A CVA is a formal agreement between the company and its creditors, which enables the company to continue trading whilst making contributions to a Supervisor, who must be a Licensed Insolvency Practitioner and who is appointed by the creditors. When there are sufficient funds available, the Supervisor will make a distribution to the company’s creditors. A CVA is particularly useful where a company has experienced a one off problem such as a large bad debt and where the company is inherently profitable with positive cashflow.

In order for a CVA to work, the company of course needs protection from pressure from its creditors. The Insolvency Act 2000 introduced provisions with effect from 1 January 2003, which enable a ‘small company’ to obtain an automatic moratorium whilst the proposals of the company are put forward to the creditors. The effect of the moratorium is that it provides the company with protection from creditors taking enforcement action whilst the CVA proposals are considered.

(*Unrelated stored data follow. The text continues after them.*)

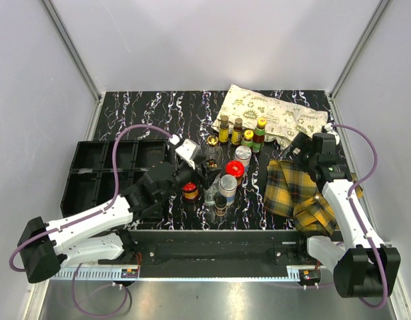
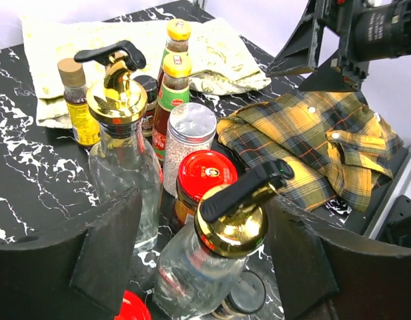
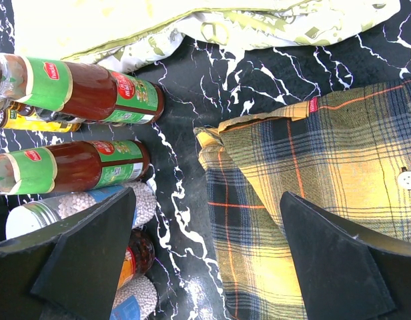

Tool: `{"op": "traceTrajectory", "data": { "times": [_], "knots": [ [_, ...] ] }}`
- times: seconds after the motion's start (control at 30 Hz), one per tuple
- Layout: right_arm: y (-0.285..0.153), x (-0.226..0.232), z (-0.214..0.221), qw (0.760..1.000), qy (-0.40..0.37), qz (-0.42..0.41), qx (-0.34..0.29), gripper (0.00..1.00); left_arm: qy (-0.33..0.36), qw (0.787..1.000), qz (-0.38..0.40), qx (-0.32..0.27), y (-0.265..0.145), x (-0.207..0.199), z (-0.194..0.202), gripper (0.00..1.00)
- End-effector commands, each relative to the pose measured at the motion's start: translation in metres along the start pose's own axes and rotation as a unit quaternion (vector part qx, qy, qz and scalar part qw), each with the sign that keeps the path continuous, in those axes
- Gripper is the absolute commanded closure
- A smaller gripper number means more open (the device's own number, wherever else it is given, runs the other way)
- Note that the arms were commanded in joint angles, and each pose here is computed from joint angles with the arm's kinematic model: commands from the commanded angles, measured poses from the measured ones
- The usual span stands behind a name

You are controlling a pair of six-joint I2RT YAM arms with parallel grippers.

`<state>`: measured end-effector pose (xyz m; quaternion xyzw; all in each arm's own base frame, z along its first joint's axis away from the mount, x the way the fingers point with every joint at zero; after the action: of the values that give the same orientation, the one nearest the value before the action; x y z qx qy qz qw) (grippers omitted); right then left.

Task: Organize the condiment bottles
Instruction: Pick up the bottle from the center of the board.

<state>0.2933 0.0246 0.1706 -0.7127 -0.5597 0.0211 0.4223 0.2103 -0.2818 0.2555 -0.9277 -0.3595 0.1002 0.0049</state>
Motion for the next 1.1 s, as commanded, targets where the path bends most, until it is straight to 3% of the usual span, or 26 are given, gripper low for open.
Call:
{"op": "traceTrajectory", "data": {
  "times": [0.0, 0.3, 0.43, 0.63, 0.67, 1.07],
  "knots": [
    [-0.003, 0.007, -0.007, 1.000, -0.002, -0.014, -0.007, 0.00, -0.007, 0.999, -0.006, -0.039, 0.008, -0.002, -0.017, 0.30],
    [-0.003, 0.007, -0.007, 1.000, -0.004, -0.013, -0.006, 0.00, -0.007, 1.000, -0.014, -0.026, 0.010, -0.001, -0.006, 0.46],
    [-0.003, 0.006, -0.007, 1.000, -0.003, -0.013, -0.008, 0.00, -0.007, 1.000, -0.020, -0.022, 0.010, 0.000, -0.004, 0.68],
    [-0.004, 0.006, -0.008, 1.000, -0.003, -0.012, -0.010, 0.00, -0.008, 0.999, -0.031, -0.024, 0.006, 0.002, -0.010, 0.92],
    [-0.004, 0.006, -0.007, 1.000, -0.003, -0.014, -0.009, 0.00, -0.008, 0.999, -0.033, -0.025, 0.006, 0.002, -0.011, 1.00],
    [-0.006, 0.006, -0.008, 1.000, 0.000, -0.015, -0.013, 0.00, 0.019, 0.996, -0.044, -0.071, -0.010, -0.005, -0.077, 1.00]
  ]
}}
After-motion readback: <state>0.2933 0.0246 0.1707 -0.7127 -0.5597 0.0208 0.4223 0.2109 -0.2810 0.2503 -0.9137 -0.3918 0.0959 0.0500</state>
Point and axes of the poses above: each gripper's point midway between its finger pads, its own y axis out along the fingers, its own x axis along the line the jaws close on, z = x × y, the point moved 2 cm from there along -y, back along the fingers, and after that the axes turned 1 degree about y, right-handed, at the moved point
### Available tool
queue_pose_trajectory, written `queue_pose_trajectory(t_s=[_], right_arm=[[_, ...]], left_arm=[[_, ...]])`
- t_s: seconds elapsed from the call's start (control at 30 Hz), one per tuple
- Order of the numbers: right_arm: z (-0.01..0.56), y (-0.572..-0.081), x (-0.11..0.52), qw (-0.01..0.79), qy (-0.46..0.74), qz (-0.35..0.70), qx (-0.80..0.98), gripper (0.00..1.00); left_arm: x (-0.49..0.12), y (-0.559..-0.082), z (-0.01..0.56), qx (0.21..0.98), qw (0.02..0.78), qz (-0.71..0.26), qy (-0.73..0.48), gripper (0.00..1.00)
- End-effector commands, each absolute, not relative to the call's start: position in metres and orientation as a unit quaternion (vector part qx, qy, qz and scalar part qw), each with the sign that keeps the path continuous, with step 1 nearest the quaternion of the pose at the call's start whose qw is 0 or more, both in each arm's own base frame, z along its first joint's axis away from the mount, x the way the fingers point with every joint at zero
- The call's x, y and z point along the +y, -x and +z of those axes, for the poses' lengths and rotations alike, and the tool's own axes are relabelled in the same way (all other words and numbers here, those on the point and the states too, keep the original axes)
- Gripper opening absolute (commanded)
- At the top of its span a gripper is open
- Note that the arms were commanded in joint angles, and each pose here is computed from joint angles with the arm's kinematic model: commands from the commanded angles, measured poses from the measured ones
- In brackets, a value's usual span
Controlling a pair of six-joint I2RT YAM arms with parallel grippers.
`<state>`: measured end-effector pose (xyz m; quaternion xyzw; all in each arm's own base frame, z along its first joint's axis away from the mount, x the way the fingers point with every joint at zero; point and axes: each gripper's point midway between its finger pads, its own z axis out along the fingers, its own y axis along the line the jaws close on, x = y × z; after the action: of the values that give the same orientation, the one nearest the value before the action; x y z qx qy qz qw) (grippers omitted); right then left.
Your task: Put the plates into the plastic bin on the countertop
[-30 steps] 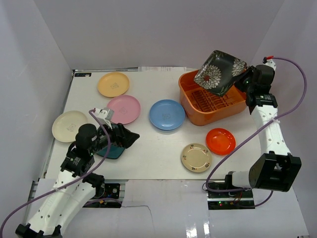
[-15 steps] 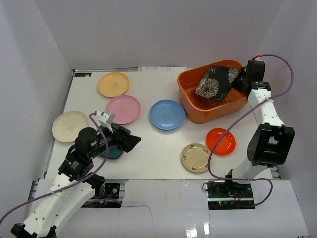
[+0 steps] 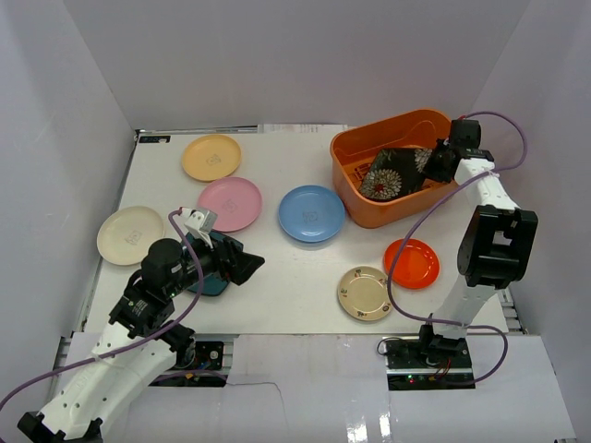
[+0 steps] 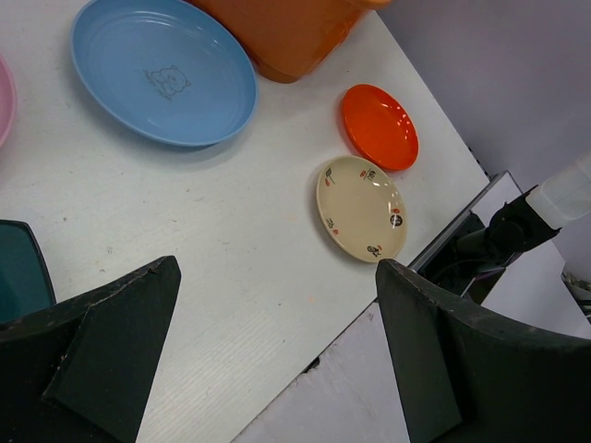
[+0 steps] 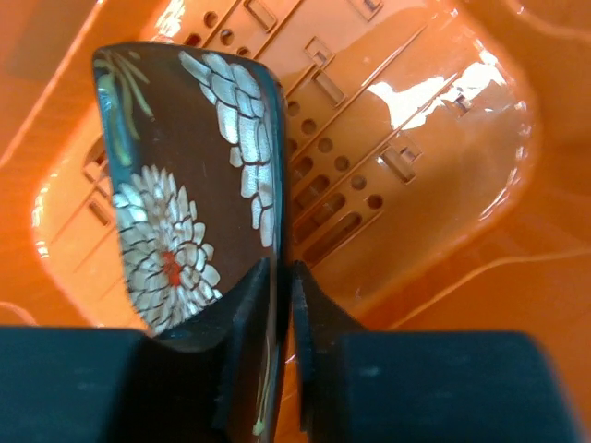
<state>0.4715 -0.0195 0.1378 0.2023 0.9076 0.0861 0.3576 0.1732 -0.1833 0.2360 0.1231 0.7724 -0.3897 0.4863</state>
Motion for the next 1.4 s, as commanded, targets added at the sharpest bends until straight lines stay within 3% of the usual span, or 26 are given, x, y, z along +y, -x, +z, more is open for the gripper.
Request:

Before 1 January 2003 companies had to first be placed into Administration in order to obtain protection from creditors, prior to presenting the proposals to their creditors and members. The additional costs of obtaining an Administration Order were often prohibitive, especially when dealing with owner managed companies.

Since 1 January 2003 companies have been able to obtain an automatic moratorium which is effective from the date that the company files certain documents with the court and lasts until the end of the day of the creditors meeting at which the proposals are considered.

Whilst it is for the company to draft the proposals for consideration by its creditors, it is usual for an Insolvency Practitioner to assist in the drafting of the proposal. Typically, a CVA proposal will provide for an arrangement to last between three and five years and the proposal may provide for creditors to receive payment in full over the specified period or, for there to be a part payment of the debts over the specified period with the remainder of the debts being written off.

In order for the proposals to be passed, they have to be approved by both the creditors and members of the company, and in each case a 75% majority of creditors or members attending the respective meetings are required in order for the proposals to be accepted. If the required approval is obtained, the arrangement will then be binding upon any creditor who voted against the proposal and any creditor who did not attend the meeting either in person or by proxy.

The use of the CVA procedure should enable the company to continue trading and in addition the directors of the company will retain the day to day control of the business.